23. Ceza Dairesi 2015/3843 E. , 2015/6825 K.
"İçtihat Metni"
Tebliğname No : 15 - 2012/55407
MAHKEMESİ : Küçükçekmece 2. Asliye Ceza Mahkemesi
TARİHİ : 08/09/2011
NUMARASI : 2010/152 (E) ve 2011/647 (K)
SUÇ : Dolandırıcılık
SUÇ TARİHİ : 28/09/2009
Dosya incelenerek gereği düşünüldü:
Katılanın kendisine ait aracı satmak için oto pazarına götürdüğü sırada, yanına gelen sanık ve temyiz kapsamı dışında bulunan diğer sanık G.. D.. ile aracın satımı konusunda 11.750 TL karşılığında anlaştıkları, ertesi gün katılan ile sanık E.."in, sanığın abisine ait iş yerinde buluşarak araç satış sözleşmesi yaptıkları, bu arada sanık E.."in, “diğer sanık G.."nin yolda olduğunu ve parayı getireceğini söyleyip vekalet işini halledelim” diyerek katılan ile birlikte notere gittikleri, bu sırada diğer sanık G.."nin katılanı arayarak yolda olduğunu geleceğini söyleyerek güven telkin ettiği, bunun üzerine katılanın aracın devri konusunda vekaletname çıkarttığı, ardından sanık E.."in aracın muayenesini yaptıracağını söyleyerek katılanın yanından araç ile ayrıldığı, tekrardan galeriye dönen katılanın beklemesine karşın, sanıkların parayı getirmemesinden şüphelenip verdiği vekaletnameyi aynı gün içerisinde iptal ettirmesine rağmen aracını geri alamadığı, sanıkların bu şekilde baştan beri dolandırıcılık kastı ile hareket edip, hileli eylemlerle haksız menfaat temin ettikleri, katılan ve tanık beyanları ile tüm dosya kapsamından anlaşıldığından dolandırıcılık suçunun oluştuğuna yönelik kabulde bir isabetsizlik görülmemiştir.

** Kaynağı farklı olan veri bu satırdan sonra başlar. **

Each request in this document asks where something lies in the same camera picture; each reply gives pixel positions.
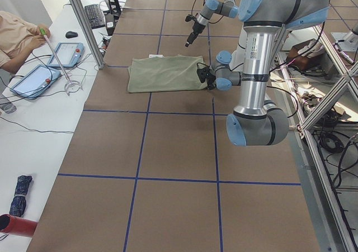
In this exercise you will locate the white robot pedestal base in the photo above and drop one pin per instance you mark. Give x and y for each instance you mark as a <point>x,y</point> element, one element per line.
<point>238,56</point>

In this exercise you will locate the black computer keyboard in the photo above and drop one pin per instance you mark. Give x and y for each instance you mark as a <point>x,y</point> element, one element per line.
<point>94,15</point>

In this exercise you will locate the blue teach pendant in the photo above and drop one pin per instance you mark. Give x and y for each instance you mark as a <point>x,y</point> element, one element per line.
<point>69,53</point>
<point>36,82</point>

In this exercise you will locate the folded dark blue umbrella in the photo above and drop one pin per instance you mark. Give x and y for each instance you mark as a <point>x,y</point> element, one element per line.
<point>18,204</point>

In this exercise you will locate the olive green long-sleeve shirt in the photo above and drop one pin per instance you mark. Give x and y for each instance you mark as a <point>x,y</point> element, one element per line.
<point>171,73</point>

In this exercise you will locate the red cylinder bottle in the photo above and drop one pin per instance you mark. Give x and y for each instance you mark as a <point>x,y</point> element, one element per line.
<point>19,226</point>

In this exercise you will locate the far blue teach pendant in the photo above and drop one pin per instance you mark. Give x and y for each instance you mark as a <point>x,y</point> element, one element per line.
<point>69,53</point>

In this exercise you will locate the near blue teach pendant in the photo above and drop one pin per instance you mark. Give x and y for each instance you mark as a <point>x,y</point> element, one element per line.
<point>36,82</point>

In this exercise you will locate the aluminium frame post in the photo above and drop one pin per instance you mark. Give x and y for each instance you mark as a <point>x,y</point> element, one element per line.
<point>86,28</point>

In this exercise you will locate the white paper price tag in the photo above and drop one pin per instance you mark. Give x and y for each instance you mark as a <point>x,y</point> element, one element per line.
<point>155,56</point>

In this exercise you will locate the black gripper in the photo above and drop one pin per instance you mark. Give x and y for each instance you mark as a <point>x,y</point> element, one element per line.
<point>211,82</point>
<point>197,27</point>

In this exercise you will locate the person in beige shirt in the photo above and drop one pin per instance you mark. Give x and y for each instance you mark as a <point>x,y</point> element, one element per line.
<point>18,39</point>

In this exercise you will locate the brown box on rack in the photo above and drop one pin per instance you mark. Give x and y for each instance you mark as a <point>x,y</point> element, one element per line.
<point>306,55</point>

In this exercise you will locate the black computer mouse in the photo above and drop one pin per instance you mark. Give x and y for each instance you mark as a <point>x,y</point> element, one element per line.
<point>70,34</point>

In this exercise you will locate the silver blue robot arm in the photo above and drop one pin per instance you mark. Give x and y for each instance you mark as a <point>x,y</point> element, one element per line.
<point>212,13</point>
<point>256,119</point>

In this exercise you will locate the metal reacher grabber tool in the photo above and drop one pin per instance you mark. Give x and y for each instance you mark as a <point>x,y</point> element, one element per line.
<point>70,83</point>

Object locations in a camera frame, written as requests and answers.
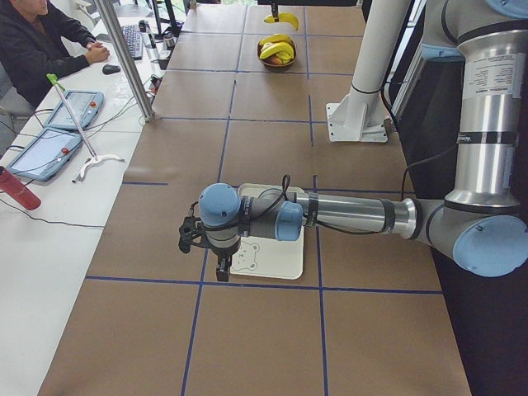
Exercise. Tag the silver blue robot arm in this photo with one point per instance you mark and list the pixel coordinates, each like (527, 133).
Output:
(476, 224)

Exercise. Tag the red water bottle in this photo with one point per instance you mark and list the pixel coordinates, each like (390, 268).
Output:
(18, 191)

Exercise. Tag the person in black jacket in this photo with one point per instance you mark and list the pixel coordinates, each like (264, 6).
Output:
(37, 39)

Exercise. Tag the lower blue teach pendant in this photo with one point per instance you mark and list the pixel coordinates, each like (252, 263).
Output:
(44, 156)

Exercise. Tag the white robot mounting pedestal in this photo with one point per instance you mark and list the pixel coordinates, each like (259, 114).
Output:
(360, 115)

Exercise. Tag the blue teach pendant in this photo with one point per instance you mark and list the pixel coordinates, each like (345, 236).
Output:
(85, 105)
(44, 156)

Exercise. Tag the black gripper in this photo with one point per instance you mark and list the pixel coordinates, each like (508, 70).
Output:
(223, 254)

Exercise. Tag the upper blue teach pendant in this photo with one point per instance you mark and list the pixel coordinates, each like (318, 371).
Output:
(85, 105)

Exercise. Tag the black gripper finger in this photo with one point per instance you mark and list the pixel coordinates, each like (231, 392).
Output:
(274, 11)

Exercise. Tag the black computer mouse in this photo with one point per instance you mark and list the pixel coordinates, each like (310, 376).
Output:
(109, 69)

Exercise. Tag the silver reacher grabber stick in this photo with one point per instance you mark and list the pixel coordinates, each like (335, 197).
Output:
(94, 159)

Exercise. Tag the brown wicker fruit basket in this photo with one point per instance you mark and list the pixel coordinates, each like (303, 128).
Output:
(273, 62)

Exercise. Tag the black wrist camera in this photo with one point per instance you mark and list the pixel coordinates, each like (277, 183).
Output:
(192, 234)

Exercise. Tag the white rectangular bear tray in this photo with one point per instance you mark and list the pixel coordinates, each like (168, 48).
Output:
(275, 244)

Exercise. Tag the silver aluminium frame post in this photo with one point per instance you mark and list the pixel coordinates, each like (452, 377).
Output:
(112, 25)

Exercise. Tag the yellow banana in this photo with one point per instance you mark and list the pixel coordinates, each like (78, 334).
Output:
(282, 50)
(275, 39)
(283, 17)

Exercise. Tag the black computer keyboard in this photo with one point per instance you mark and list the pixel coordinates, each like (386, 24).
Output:
(133, 40)

Yapılan yargılamaya, toplanıp karar yerinde gösterilen delillere, mahkemenin kovuşturma sonuçlarına uygun olarak oluşan kanaat ve takdirine, incelenen dosya kapsamına göre, sanık E.."in yerinde görülmeyen diğer temyiz itirazlarının reddine, ancak;
1) Sanık hakkında hükmedilen adli para cezasının, paraya çevrilmesi sırasında uygulanan kanun ve maddesinin gösterilmemesi suretiyle, CMK’nın 232/6. maddesine aykırılık oluşturulması,
2) Yargıtay Ceza Genel Kurulunun 19.06.2007 tarih ve 2007/10-108 E.,2007/152 K. sayılı ilamında da belirtildiği gibi yasa koyucunun ayrıca adli para cezası öngördüğü suçlarda, hapis cezasının alt sınırdan tayini halinde mutlak surette adli para cezasının da alt sınırdan tayini gerektiği yönünde bir zorunluluk bulunmamakta ise de, yeterli ve yasal gerekçe gösterilmeksizin adli para cezasının alt sınırın üzerinde “10” gün olarak tayin edilmesi,
3) Sanık hakkında mahkumiyetine karar verilen dolandırıcılık suçu açısından, TCK"nın 53/1. maddesi uyarınca belirli hakları kullanmaktan yoksun bırakılmasına karar verilmemiş olması,
Bozmayı gerektirmiş, sanığın temyiz itirazları bu itibarla yerinde görülmüş olduğundan hükmün bu sebepten dolayı 5320 sayılı Kanun"un 8/1. maddesi gereğince uygulanması gereken 1412 sayılı CMUK"nın 321. maddesi uyarınca BOZULMASINA, ancak yeniden yargılama yapılmasını gerektirmeyen bu hususun aynı Kanun"un 322. maddesi uyarınca düzeltilmesi mümkün bulunduğundan, (1) hüküm birinci paragrafındaki paraya çevirme ile ilgili “günlüğü” ibaresinden önce gelmek üzere “TCK’nın 52/2 maddesi gereğince” ibaresinin eklenmesi, (2) hüküm fıkrasında bulunan adli para cezasına ilişkin sırasıyla "10 GÜN" ve “600,00 TL” terimlerinin tamamen çıkartılarak yerine, sırasıyla "5 GÜN" ve “300 TL” ibarelerinin eklenmesi, (3) hüküm fıkrasına “TCK"nın 53. maddesinin 3. fıkrası uyarınca 1. fıkranın (c) bendinde yer alan kendi alt soyu üzerindeki velayet, vesayet veya kayyımlık yetkilerinin koşullu salıverilme tarihine, 1. fıkrada yazılı diğer haklardan cezanın infazı tamamlanıncaya kadar yoksun bırakılmasına” ibarelerinin eklenmesi, suretiyle sair yönleri usul ve yasaya uygun bulunan hükmün DÜZELTİLEREK ONANMASINA, 18/11/2015 tarihinde oybirliğiyle karar verildi.